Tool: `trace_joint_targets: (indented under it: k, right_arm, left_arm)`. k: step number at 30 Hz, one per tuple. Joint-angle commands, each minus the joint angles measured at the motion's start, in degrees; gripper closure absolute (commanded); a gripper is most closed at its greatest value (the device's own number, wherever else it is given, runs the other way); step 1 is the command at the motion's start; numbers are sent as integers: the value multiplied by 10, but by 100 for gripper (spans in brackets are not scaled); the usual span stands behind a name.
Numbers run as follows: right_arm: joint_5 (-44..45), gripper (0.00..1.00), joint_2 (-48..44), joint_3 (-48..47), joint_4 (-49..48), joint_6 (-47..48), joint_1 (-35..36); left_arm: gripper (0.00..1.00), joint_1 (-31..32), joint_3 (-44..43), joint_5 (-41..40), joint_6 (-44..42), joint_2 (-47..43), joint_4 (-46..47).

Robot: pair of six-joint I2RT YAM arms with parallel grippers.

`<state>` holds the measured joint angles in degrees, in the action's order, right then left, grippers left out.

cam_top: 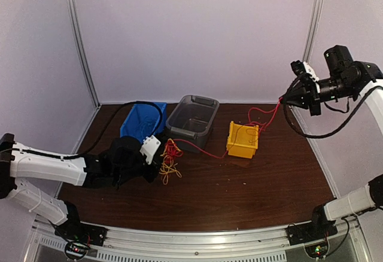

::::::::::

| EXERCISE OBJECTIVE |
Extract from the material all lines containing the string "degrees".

| RESULT OF THIS EXERCISE |
Tool: `trace_joint_targets: (indented under it: k, right_arm, left_arm)`. k: step number at 30 Hz, one per tuple. Joint-angle commands, each minus the joint angles measured at the motion's start, in degrees; gripper closure absolute (commanded); a gripper is most closed at its greatest value (the device's own number, wherever else it is given, runs the other way); step 1 is the command at the motion's start; numbers are sent as integers: the value multiplied by 10, but by 100 for gripper (spans in brackets are not scaled); the usual span stands behind a name.
`<state>` holds the measured joint angles in degrees, in the action's order, right then left, grippers left out.

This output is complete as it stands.